DR Un tout nouveau festival de musique de chambre vient de naître en Savoie : nouveau quant aux dates, puisque sa première saison vient de se clore le 9 avril dernier, mais nouveau également quant à son approche. Constatant qu’un festival, même s’il s’appuie sur un site ou une salle éponyme, fait généralement peu de place au patrimoine régional de l’endroit où il se déroule, Romain Louveau, son concepteur et organisateur, a voulu créer une “brèche” dans ce monde réglé des festivals dans lesquels, quel que soit le lieu, on entend les mêmes artistes, pour le même public et dans les mêmes programmes. Car c’est bien la variété qui caractérisait cette série de 9 concerts; une variété comprise dans le sens des concerts au XIXe siècle, lorsque se succédaient sur scène différentes formations,

différents genres, et des artistes de différents horizons et de notoriétés diverses.
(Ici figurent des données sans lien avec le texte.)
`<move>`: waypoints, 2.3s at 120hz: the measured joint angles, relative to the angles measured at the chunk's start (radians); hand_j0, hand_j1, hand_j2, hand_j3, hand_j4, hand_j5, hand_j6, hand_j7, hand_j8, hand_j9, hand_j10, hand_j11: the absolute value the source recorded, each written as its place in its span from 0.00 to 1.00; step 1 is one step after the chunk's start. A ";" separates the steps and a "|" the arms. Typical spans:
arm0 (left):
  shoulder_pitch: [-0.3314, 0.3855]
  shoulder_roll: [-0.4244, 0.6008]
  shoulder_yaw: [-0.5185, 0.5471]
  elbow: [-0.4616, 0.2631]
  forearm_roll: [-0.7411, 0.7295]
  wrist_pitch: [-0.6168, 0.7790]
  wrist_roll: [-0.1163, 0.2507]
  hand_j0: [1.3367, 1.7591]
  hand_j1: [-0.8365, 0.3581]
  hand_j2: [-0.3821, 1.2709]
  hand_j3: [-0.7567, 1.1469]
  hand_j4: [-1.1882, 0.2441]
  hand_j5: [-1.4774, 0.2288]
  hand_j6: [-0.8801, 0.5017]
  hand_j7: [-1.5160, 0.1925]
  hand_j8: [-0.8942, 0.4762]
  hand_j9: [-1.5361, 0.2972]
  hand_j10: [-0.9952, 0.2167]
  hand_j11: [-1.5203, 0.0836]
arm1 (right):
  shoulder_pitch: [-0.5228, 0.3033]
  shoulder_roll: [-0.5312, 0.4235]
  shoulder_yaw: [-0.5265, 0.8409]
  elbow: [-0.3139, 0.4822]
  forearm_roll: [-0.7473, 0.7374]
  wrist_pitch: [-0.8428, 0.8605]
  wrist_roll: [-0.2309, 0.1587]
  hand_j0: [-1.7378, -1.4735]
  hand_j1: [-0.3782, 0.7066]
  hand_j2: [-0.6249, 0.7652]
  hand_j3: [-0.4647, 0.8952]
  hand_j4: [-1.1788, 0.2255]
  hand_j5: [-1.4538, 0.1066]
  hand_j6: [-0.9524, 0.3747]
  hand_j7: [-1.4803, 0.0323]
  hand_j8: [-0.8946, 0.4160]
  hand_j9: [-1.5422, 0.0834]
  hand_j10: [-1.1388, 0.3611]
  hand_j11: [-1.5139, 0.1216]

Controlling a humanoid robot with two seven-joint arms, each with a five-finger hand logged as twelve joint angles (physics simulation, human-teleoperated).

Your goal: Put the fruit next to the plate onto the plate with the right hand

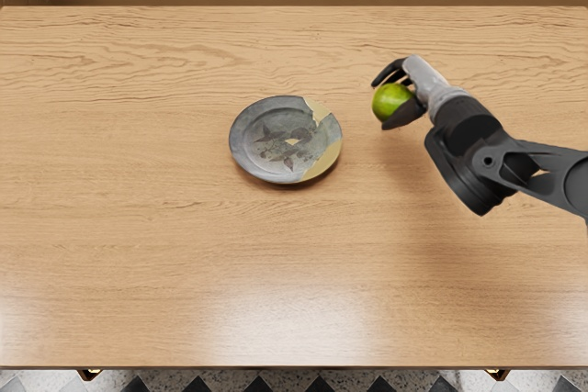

C’était bien le cas dès le premier événement du 28 mars, qui nous permit d’entendre, dans l’intimiste salon Raphaël du Casino d’Aix les bains, à la fois Elsa Dreisig (qui, après avoir obtenu une série de prix prestigieux, fut la révélation “artiste lyrique” des Victoires de la musique 2016) et le duo Fiona Monbet-Pierre Cussac beaucoup plus inouï, qui nous a cependant offert un extraordinaire “échange” jazzy lors duquel les timbres du violon et de l’accordéon se mariaient avec un rare bonheur. Une belle variété également dans ce concert du 1er avril au théâtre Charles Dullin de Chambéry, lors duquel la flûtiste Mathilde Calderini (qui, depuis son prix Kobé, poursuit la carrière internationale qu’on sait) côtoyait la soprano Marie Soubestre et la mezzo Eva Zaïcik. Et si les soirées suivantes ont investi des sites aussi originaux que la piscine des anciens thermes d’Aix, la Médicée (ferme restaurée de Marigny-St-Marcel) ou le belvédère de la Chambotte, c’est bien la qualité des prestations qui demeure, à l’issue de ces spectacles, le cadeau de cette jeune équipe qu’a réunie et accompagnée avec beaucoup de sensibilité et d’art Romain Louveau, avec l’appui de Suzan Manoff, professeure au CNSMD de Paris, marraine de ce déjà prestigieux festival. D’ailleurs les nombreux mécènes et partenaires ne s’y sont pas trompés (des commerçants d’Aix les bains aux institutions comme le conseil régional, la banque de Savoie, France Bleue ou Télérama) qui ont généreusement apporté leur soutien à cette Brèche régénératrice. Nous attendons avec beaucoup d’impatience la deuxième mouture de ce festival qui complète avantageusement celui des « Nuits romantiques », dans cette même Savoie des sommets.